Berlin - Die ZDF-Reporterin Birte Meier ist mit der Klage gegen ihren Arbeitgeber vor dem Berliner Arbeitsgericht in erster Instanz gescheitert. Die freie Mitarbeiterin des Nachrichtenmagazins "Frontal 21" war vor Gericht gezogen, weil sie zum Teil erheblich weniger verdient als ihre männlichen Kollegen, die die gleiche Arbeit verrichten wie sie.
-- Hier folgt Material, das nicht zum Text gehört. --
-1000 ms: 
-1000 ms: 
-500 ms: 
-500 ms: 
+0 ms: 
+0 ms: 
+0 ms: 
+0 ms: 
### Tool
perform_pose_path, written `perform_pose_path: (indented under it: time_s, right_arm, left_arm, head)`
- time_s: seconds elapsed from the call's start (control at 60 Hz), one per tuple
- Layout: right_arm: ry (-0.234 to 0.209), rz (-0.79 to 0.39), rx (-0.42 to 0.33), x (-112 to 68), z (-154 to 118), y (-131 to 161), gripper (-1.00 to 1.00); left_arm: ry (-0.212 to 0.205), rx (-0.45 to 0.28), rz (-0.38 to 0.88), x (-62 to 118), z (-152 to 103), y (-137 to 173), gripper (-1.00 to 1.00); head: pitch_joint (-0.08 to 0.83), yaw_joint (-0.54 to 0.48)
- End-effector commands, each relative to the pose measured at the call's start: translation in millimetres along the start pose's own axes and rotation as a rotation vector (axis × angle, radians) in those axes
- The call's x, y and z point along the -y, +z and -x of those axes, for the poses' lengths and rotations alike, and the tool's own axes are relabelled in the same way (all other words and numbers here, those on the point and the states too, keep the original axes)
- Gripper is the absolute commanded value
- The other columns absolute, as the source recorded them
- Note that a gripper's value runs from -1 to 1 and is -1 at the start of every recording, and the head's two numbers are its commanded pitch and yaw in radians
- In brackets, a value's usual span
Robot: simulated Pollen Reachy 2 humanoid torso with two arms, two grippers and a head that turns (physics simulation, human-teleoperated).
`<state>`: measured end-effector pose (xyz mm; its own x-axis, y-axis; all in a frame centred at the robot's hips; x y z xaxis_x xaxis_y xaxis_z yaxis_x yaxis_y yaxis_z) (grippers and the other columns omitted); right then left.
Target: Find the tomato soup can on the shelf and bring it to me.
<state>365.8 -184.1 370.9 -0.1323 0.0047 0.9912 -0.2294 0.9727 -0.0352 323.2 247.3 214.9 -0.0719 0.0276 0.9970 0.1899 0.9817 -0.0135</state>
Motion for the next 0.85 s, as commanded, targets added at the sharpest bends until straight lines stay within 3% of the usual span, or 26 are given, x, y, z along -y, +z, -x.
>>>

Da die Klägerin freie Mitarbeiterin des ZDF sei, könne man ihren Verdienst nicht mit den Festangestellten vergleichen. Dass die männlichen Kollegen, die frei für "Frontal 21" arbeiten, ebenfalls mehr verdienen, habe seine Ursache in deren längerer Betriebszugehörigkeit und sei daher keine Diskriminierung.

Keine große Überraschung

Das Urteil war erwartet worden, weil sich Richter Ernst bereits in der mündlichen Verhandlung am 8. Dezember skeptisch über das Anliegen der Klägerin geäußert hatte. So hatte er die Tatsache, dass Birte Meier zum Teil erheblich weniger verdient als ihre männlichen Kollegen mit der Vertragsfreiheit in Deutschland erklärt und mutmaßt, die Männer hätten einfach besser verhandelt: "Das ist Kapitalismus". Zudem hätten Frauen wegen ihrer Schwangerschaften oft weniger Berufserfahrung als Männer und daher geringere Einkünfte.

Birte Meiers Rechtsanwalt Hans-Georg Kluge kündigte an, seine Mandantin wolle in Berufung gehen.